Unfortunately, iTunes doesn’t come with built-in support for file and folder syncing between your PC and your iPhone’s hard drive. To handle that operation, you’ll need a program called Dropbox.
When you install the application, you’ll receive 2GB of free, cloud-based storage, represented by a new Dropbox folder in your My Documents folder. Any file that you assign to this folder will sync up to your Dropbox storage. Install the free Dropbox app on your iPhone, and you’ll be able to access (and download for offline viewing) any iPhone-readable file while you’re on the go.
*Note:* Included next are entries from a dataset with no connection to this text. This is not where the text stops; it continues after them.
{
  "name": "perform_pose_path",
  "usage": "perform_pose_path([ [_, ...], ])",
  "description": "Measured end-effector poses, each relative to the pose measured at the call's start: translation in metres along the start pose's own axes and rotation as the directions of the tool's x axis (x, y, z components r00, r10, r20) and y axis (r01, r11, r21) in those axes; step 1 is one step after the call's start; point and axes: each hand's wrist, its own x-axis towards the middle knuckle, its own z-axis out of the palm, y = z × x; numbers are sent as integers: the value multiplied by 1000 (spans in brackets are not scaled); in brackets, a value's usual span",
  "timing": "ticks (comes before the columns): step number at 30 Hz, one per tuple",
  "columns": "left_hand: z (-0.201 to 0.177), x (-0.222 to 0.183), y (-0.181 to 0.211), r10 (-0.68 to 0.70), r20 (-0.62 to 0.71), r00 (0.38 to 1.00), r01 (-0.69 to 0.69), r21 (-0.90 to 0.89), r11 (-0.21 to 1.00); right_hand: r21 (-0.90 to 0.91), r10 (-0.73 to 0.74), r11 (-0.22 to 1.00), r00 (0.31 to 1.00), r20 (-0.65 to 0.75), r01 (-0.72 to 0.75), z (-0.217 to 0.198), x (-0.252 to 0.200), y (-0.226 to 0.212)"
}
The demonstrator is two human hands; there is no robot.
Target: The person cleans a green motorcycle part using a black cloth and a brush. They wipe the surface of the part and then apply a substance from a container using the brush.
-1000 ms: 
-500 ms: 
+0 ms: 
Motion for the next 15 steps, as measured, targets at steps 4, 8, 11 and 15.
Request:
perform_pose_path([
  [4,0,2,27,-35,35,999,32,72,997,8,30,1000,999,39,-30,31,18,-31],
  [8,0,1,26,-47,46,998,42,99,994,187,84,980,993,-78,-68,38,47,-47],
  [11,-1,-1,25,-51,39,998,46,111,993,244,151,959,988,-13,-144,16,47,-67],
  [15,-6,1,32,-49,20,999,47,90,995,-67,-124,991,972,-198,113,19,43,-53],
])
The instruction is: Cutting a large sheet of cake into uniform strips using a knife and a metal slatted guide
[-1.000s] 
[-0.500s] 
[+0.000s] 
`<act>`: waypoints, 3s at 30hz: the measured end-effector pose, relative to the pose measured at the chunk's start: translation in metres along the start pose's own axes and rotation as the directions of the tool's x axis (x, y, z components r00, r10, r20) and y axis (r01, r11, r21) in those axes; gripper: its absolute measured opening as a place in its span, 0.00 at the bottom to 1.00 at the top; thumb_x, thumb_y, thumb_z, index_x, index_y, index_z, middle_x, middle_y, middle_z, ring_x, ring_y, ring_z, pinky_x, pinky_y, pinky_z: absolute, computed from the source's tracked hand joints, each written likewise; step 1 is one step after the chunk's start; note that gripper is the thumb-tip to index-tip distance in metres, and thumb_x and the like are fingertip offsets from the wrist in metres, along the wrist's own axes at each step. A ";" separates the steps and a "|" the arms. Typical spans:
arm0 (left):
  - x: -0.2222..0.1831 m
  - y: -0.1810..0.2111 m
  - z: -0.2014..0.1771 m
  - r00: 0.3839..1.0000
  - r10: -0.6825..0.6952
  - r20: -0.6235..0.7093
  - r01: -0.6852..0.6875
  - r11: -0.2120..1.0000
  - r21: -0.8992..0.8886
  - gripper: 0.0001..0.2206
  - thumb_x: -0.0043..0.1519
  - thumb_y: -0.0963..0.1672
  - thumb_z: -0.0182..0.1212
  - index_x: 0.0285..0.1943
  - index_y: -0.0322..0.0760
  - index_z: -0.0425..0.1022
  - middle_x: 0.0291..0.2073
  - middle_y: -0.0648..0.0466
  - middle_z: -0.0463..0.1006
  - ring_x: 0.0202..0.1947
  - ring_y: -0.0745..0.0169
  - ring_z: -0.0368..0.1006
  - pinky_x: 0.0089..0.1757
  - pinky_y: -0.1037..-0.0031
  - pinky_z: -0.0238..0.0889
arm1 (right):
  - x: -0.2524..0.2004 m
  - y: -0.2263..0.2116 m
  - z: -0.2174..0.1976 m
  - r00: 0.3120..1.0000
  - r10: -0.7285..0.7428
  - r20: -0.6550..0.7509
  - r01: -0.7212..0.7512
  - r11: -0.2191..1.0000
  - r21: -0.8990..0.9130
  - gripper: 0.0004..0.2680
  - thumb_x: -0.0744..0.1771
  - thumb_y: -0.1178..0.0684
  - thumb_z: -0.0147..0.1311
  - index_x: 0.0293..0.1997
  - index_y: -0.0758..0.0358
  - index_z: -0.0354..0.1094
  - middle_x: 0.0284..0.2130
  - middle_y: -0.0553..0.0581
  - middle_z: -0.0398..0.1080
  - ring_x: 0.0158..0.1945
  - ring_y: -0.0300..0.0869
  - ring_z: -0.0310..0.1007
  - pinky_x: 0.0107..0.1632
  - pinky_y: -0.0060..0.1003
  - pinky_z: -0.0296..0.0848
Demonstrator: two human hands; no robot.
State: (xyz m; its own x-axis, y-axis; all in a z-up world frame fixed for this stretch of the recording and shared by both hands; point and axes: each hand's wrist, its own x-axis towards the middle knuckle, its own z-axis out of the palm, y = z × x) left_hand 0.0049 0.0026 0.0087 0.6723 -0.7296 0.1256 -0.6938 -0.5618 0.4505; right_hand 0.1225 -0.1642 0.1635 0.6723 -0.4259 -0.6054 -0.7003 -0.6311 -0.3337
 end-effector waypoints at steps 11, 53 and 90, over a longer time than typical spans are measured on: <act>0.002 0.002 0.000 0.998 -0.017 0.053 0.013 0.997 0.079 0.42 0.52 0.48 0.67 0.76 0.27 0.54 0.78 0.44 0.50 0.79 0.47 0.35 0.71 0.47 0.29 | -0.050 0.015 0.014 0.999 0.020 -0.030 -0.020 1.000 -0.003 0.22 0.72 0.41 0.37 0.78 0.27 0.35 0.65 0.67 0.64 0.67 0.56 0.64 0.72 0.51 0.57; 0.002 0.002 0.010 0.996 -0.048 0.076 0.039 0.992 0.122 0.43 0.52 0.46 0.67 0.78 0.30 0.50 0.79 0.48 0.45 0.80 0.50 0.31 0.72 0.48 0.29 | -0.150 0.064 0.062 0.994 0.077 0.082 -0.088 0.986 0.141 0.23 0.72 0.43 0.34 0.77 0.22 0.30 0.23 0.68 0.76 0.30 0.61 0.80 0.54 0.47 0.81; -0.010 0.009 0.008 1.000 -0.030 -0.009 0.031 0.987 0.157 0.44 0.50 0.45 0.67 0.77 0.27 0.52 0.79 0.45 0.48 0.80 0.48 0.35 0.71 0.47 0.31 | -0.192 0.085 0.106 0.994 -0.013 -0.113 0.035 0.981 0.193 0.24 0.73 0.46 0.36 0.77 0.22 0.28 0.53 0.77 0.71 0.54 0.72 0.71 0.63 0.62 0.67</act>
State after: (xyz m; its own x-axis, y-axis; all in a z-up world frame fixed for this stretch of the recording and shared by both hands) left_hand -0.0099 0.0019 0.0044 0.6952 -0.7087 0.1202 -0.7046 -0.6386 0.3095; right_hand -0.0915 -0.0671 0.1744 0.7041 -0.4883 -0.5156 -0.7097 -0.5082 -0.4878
If you use a BlackBerry, Android phone, or Windows Mobile device, the appropriate application to use is called SugarSync. Functionally it’s similar to Dropbox: You move the files that you want to sync into your 2GB of free cloud space by assigning them to a single shared folder.
Depending on your phone’s functionality, you may even be able to edit files, in addition to viewing, sharing, and sending them remotely. Consult the SugarSync Website for customized instructions and applications for your specific phone model.
For phones that run some variant of the Windows Mobile operating system, Windows Mobile Device Center is the ticket for synchronizing e-mail, contacts, calendars, and media files between a Vista or Windows 7 PC and your mobile device over a USB connection.
Legacy systems running Windows XP can use a program called ActiveSync to accomplish the same task. If you have access to a Microsoft Exchange Server, you can use either application to synchronize your data wirelessly.
If you don’t mind using Google’s array of services–including Contacts, Gmail, and Calendar–you can sync your data wirelessly by installing one of the company’s Google Sync apps for BlackBerry, Nokia, and Windows Mobile phones (among others).
In this case, Google provides the Exchange Server, ensuring that your data will stay up-to-date without requiring a physical connection to a PC. Instructions for using the service vary by device. Google’s easy-to-use walkthroughs will hold your hand as you take your first steps into synchronization land.